A similar family event plays out each year at Maryville's Eisenburg Campus in Bartlett, where teenage girls and young women live and are treated.

"We go to great lengths to keep these children in touch with their families," Maryville spokesman John Gorman said. "If they don't have a family member who can come, we make sure to find someone else, whether it's an extended family member, coach or a friend.

"If they still don't have someone one of our staff members stays with them throughout the afternoon."

Jack, a 16-year old from Maryville's St. George Program, sat at a table with his grandmother and older sister. They talked about everything from his love of music to his favorite food: hamburgers.

"I try and see him every other week," said his grandmother, Ann. "It's very important, he's my favorite grandson."

It rained in the morning Thursday, moving everything indoors. But that seemed to help the disc jockey, who ramped up the party atmosphere and played music to accompany games of basketball and volleyball.

"If you look at the experience of our children, something happens in their family lives where they are mistreated or a situation occurs that is so severe, the children have to be taken out of the family," Sister Catherine Ryan, executive director of Maryville, said.

"We try to preserve and strengthen the good parts of those family connections," she added. "Family never stops being family."

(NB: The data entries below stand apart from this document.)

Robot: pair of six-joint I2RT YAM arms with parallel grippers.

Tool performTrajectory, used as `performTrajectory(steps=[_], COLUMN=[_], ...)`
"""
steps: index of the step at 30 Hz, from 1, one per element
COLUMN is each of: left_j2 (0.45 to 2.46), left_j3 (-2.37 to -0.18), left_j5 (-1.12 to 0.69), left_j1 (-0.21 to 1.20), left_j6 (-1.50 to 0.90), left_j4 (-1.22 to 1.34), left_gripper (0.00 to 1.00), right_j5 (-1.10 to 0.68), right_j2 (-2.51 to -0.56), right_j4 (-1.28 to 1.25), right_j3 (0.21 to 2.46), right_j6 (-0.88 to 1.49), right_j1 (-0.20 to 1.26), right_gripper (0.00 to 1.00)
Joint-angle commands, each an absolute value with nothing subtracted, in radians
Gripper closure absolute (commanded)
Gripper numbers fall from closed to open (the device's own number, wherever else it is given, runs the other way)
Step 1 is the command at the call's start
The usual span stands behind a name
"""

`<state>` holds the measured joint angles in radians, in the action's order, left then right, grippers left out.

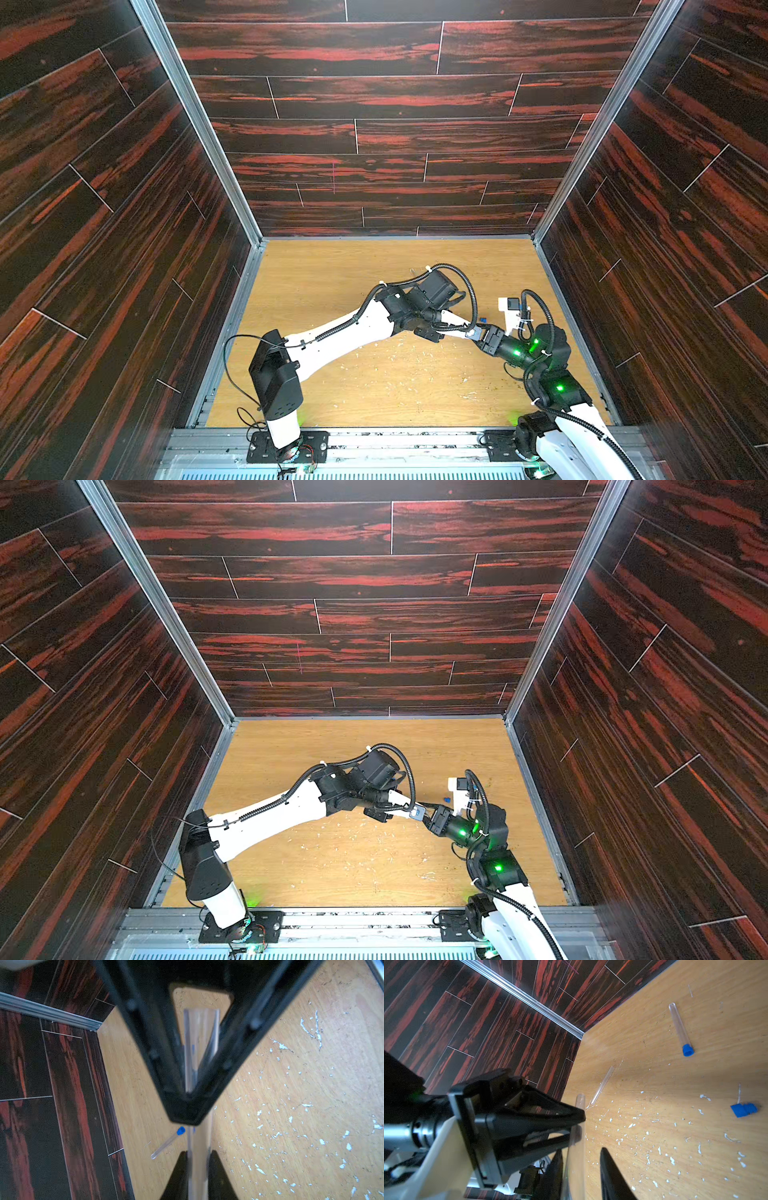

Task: Insert stoppers into test tubes
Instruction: Pick up the test tube at the center of the board.

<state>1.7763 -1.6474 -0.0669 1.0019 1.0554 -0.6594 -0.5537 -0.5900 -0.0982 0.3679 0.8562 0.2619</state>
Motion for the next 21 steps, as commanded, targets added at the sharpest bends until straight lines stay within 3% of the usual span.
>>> performTrajectory(steps=[1,14,16,21], left_j2=[1.789,1.793,1.795,1.794], left_j3=[-1.680,-1.695,-1.697,-1.694], left_j5=[-0.071,-0.048,-0.041,-0.035], left_j1=[1.010,1.014,1.015,1.014], left_j6=[1.080,1.074,1.072,1.071], left_j4=[-0.685,-0.692,-0.692,-0.693], left_gripper=[0.90,0.90,0.90,0.90], right_j5=[-0.552,-0.548,-0.546,-0.538], right_j2=[-0.589,-0.595,-0.598,-0.600], right_j4=[-0.110,-0.104,-0.103,-0.092], right_j3=[0.353,0.353,0.353,0.356], right_j6=[0.861,0.849,0.847,0.844], right_j1=[0.269,0.279,0.282,0.284], right_gripper=[0.72,0.87,0.86,0.73])
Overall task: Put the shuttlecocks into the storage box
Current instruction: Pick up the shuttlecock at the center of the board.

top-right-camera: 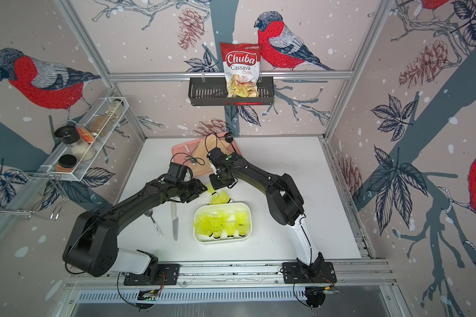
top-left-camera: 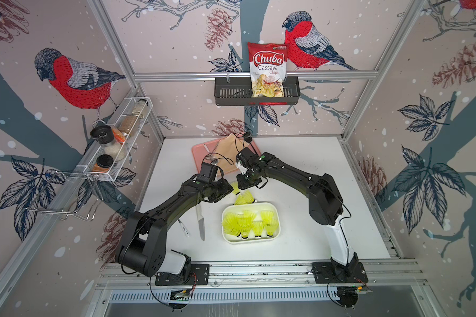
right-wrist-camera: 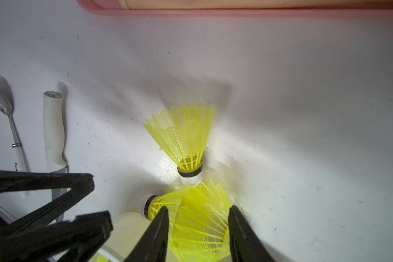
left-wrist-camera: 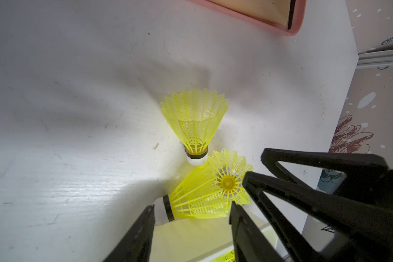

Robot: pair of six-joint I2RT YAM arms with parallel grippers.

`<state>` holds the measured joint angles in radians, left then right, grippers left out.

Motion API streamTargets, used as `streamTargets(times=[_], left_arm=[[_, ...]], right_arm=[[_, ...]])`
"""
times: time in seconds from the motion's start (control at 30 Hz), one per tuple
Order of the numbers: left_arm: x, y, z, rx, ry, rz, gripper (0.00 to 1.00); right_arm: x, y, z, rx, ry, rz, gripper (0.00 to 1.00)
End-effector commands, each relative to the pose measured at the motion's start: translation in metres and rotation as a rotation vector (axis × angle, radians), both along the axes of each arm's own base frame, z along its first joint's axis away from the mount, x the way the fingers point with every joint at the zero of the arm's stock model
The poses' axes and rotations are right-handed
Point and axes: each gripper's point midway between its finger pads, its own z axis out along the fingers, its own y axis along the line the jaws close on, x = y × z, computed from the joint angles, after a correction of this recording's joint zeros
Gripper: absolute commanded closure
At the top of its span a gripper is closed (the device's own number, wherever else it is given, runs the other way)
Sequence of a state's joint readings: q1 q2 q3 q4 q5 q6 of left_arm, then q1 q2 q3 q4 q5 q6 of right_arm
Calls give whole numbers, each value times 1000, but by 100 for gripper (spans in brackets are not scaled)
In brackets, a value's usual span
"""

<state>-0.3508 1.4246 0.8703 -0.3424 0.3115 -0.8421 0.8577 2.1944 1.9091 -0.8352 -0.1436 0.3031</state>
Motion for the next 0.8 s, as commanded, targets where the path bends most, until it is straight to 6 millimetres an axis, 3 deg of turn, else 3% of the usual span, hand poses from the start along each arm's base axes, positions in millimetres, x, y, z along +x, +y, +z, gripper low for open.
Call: streamTargets(times=[0.0,0.37,0.77], left_arm=[[6,4,6,0,-31,40,43],[-4,6,22,-43,-69,41,34],[-14,5,32,-81,-91,31,30]], right_arm=[[-3,-2,-12,-43,5,32,55],[-8,11,-37,-62,34,43,54],[-2,9,-56,-100,35,8,59]])
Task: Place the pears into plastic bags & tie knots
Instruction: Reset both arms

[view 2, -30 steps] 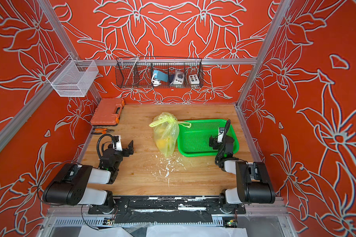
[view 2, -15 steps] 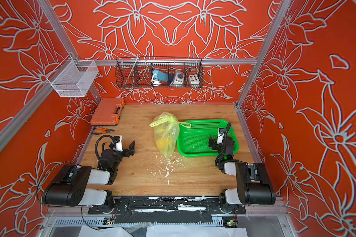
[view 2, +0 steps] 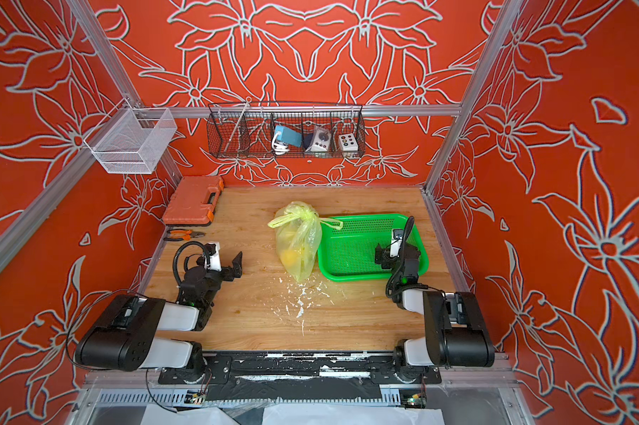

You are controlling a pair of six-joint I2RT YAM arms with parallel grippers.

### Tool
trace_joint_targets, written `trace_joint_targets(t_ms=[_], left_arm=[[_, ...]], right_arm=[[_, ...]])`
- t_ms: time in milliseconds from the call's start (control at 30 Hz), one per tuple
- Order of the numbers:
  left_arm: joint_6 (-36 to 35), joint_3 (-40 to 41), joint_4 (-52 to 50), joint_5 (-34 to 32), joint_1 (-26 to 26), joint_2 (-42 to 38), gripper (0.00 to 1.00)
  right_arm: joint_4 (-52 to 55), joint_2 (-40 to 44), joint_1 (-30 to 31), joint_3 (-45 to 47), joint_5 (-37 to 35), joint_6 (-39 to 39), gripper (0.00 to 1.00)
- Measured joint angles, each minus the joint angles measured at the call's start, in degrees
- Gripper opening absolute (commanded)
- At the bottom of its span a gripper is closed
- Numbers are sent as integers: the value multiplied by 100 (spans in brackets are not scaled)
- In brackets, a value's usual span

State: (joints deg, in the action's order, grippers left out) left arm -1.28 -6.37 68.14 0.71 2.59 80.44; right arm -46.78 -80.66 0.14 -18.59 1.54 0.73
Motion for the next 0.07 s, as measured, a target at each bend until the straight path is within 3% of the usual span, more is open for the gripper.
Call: trace_joint_targets(t_ms=[67], left_arm=[[-2, 0, 0, -26, 0, -2, 98]], right_arm=[[-4, -2, 2, -2, 0, 0, 98]])
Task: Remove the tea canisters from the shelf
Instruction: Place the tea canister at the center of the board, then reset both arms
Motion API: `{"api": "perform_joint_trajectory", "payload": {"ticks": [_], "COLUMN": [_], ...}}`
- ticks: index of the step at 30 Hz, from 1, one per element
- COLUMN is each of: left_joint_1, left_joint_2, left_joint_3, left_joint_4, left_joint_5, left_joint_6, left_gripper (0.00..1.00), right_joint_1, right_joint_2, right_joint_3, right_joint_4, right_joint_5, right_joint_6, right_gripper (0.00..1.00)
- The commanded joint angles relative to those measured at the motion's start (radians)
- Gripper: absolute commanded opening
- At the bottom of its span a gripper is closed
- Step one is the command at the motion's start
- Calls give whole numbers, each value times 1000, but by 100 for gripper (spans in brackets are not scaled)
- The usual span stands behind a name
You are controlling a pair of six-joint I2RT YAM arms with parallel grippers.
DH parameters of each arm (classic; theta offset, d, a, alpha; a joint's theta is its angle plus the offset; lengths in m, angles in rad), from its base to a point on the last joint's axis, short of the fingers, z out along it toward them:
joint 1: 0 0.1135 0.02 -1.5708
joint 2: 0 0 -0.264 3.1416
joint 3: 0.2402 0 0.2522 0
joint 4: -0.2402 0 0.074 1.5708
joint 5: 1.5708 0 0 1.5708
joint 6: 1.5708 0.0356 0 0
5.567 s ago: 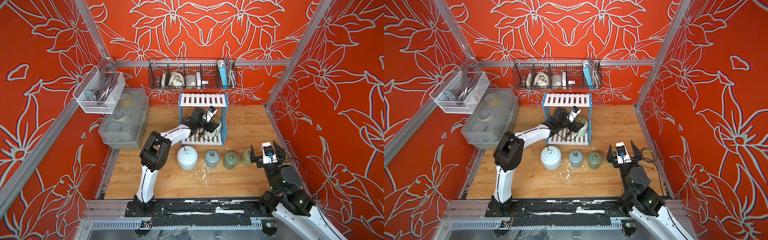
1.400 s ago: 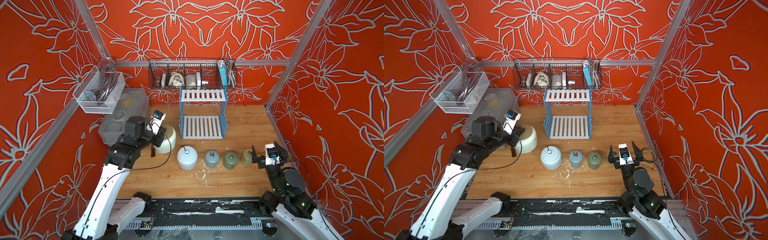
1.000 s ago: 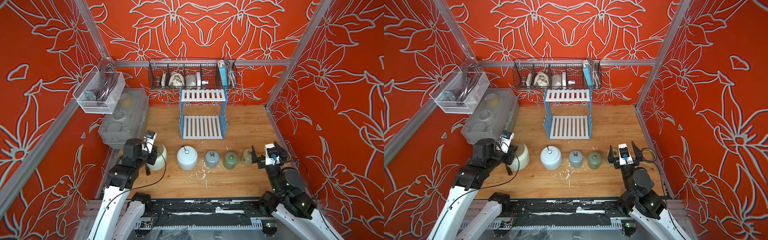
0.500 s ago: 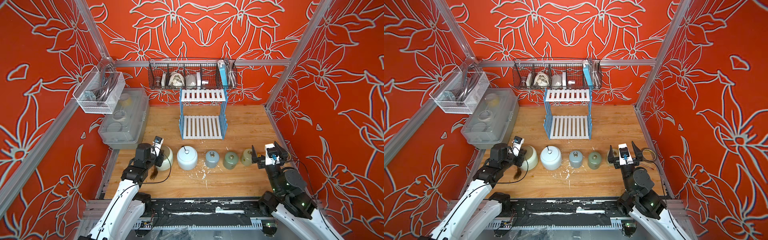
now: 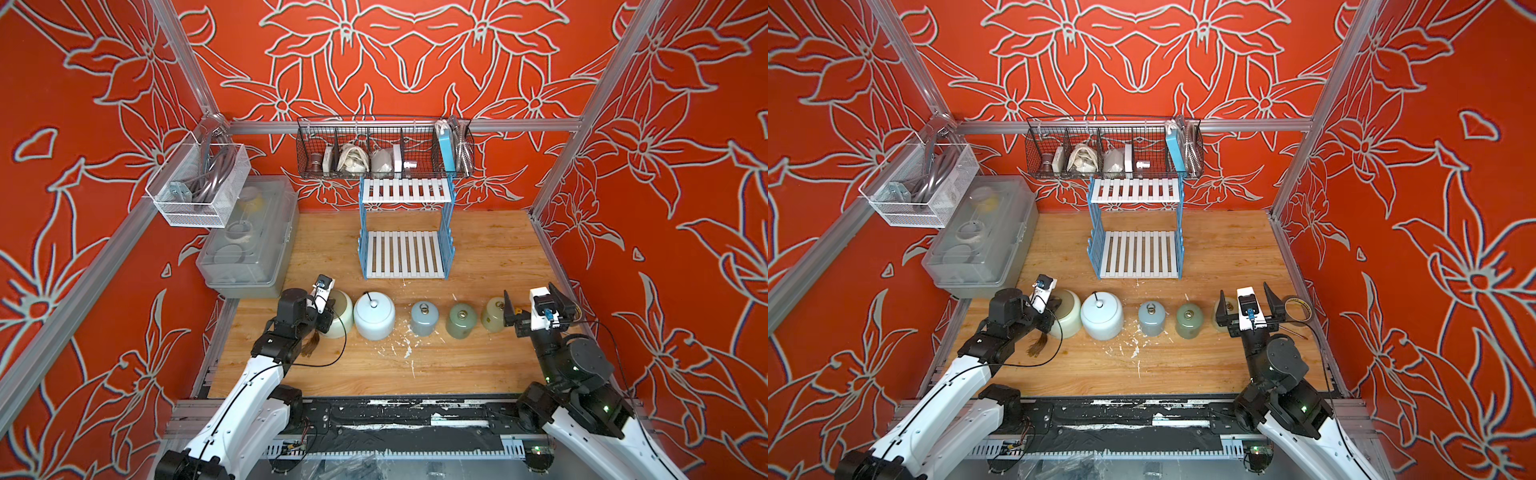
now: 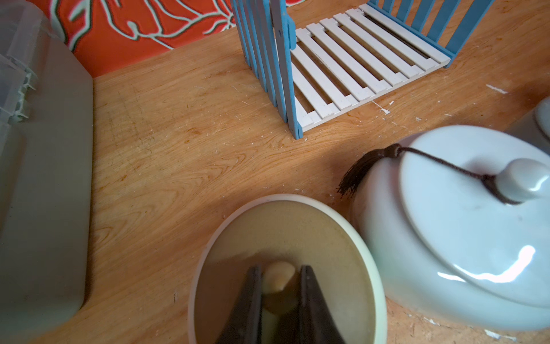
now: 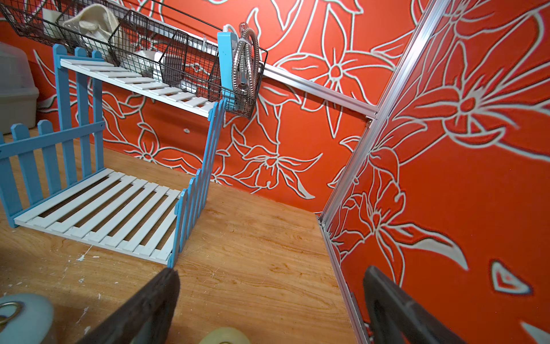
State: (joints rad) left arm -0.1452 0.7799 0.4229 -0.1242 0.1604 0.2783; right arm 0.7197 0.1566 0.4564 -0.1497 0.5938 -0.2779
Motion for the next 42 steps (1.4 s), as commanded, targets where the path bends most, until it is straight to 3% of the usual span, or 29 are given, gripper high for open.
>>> {"api": "perform_joint_trajectory", "payload": {"ticks": [1,16,17,20,21,28,35,42], "left_joint_1": [-7,-5,-5,-5,-5,-5,14,63], "left_joint_2": [-1,-29,-31,-45,-45,-70,-4,126], "left_joint_3": [31,106,111,100,104,184,277,306], "left_joint_4": [89,-59,-70,-56,-54,-35,2,55], "left_joint_5": [9,-35,-36,-34,-38,-67,-91,-87], "left_joint_6": [18,16,15,16,14,1,-43,-99], "left_gripper": [0,0,5,43,51,75,98,99], "right_joint_1": [-5,-7,-6,-8,-8,-54,-254,-410], "right_joint_2": [-8,54,66,100,118,311,527,729], "right_joint_3": [-13,7,5,-13,-16,-5,-1,-6], "right_joint_4": [17,48,69,146,169,345,415,530], "right_joint_5": [15,26,38,66,74,84,-17,-114], "right_joint_6": [0,8,-1,-49,-66,-113,57,164], "right_gripper": [99,99,99,100,100,100,100,100]}}
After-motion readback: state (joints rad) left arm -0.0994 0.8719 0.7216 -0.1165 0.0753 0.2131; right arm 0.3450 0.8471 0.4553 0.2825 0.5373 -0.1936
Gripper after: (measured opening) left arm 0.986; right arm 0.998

Maintaining family connections is an important initiative of Richard Calica, who in December took over as director of the Illinois Department of Children and Family Services. Kendall Marlowe, one of his deputy directors, said the agency applauds activities like the Maryville event for not pushing families aside after children have been removed their homes.

"There is a large body of research that shows children do best when they maintain ties with their families, even when their family situations are problematic," Marlowe said. "When youth leave the child welfare system, they inevitably return to their extended family."

Children fare better, he added, when child welfare professionals acknowledge that reality and help them understand and improve those relationships, as Maryville attempts to do each year with the family day barbecue.

"There's a hole in their hearts," Marlowe added, "that we cannot deny."